O BANC é detido maioritariamente pelo actual governador do Cunene, Kundi Paihama, que concentra, sozinho, 80,27% do capital social do banco. Aliás, é o político que também responde pela presidência da assembleia-geral, com poderes de convocação das reuniões de accionistas, segundo um anúncio do banco publicado na edição de 18 de Abril do Jornal de Angola, assinado por Kundi Paihama.

Já o BCH é controlado pelos irmãos Lavrador, Natalino e Sebastião, com 51,5% e 20,0% do capital social, respectivamente, e outros accionistas que dividem o restante capital, como os empresários António Mosquito, Valdomiru Minoru Dondo e Carlos Saturnino Oliveira, actual presidente da Sonangol.

Ao VALOR, o BNA avisa que vai manter a ‘mão pesada’ sobre os bancos que violem a legislação em vigor e lembra os vários instrumentos existentes para fazer cumprir a lei.

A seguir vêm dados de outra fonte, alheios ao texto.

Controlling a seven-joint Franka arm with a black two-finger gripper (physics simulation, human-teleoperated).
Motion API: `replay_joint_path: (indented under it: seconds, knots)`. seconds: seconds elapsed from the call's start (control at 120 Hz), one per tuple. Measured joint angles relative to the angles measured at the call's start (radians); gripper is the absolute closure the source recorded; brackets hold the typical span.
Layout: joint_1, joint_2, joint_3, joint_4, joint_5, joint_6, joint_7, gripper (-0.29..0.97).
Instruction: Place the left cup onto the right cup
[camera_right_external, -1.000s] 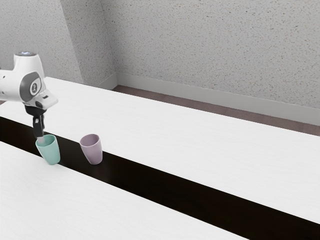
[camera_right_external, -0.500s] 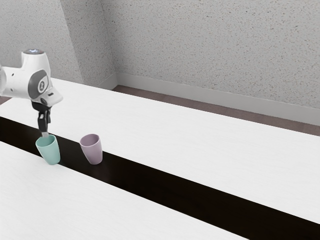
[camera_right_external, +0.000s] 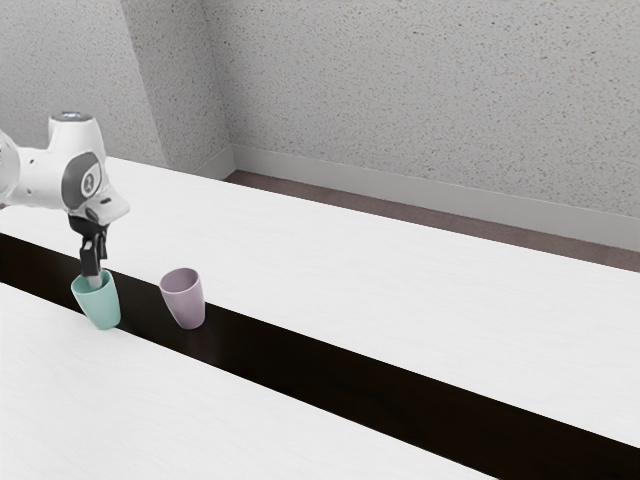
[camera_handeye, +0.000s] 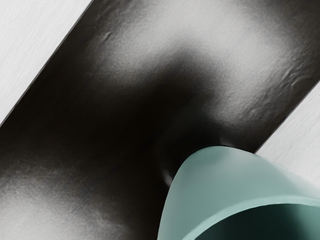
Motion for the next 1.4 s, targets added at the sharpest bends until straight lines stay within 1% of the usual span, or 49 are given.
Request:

Só nas alíneas d) e e), do artigo 151.º, da lei de base das instituições financeiras (LBIF), os bancos podem ser punidos com multas variáveis, entre os 150 mil kwanzas e os 150 milhões de kwanzas.

Para regulamentar a LBIF, estão em vigor dois normativos específicos: o Aviso n.º 16/07, de 12 de Setembro, que define a base de cálculo para a aplicação da sanção pecuniária em caso de atraso no envio de informação; e a directiva n.º 04/2010, de 28 de Dezembro, que define a forma e os prazos que as informações periódicas devem ser reportadas ao banco central. “A informação anual deve ser remetida até ao dia 30 de Abril do ano subsequente, a trimestral até 45 dias após o término de cada trimestre, a mensal até ao dia 8 do mês seguinte, a quinzenal até 48 horas após o final de cada quinzena, a semanal até às 8:30 de segunda feira da semana seguinte, ao passo que a informação diária deve ser remetida até às 8:00 do dia seguinte”, esclarece o banco central.

O banco central esclarece ainda que os prazos para as reuniões de accionistas são da competência dos bancos. Mas não explica se estes podem mandar as contas sem a prévia avaliação dos donos do banco. “As instituições têm autonomia suficiente para realizar as suas assembleias-gerais, não podendo o BNA interferir nas referidas agendas. As instituições têm até ao dia 30 de Abril para a apresentação dos seus reportes anuais, cujo incumprimento tem sido severamente sancionado pelo BNA”, reforça o banco central.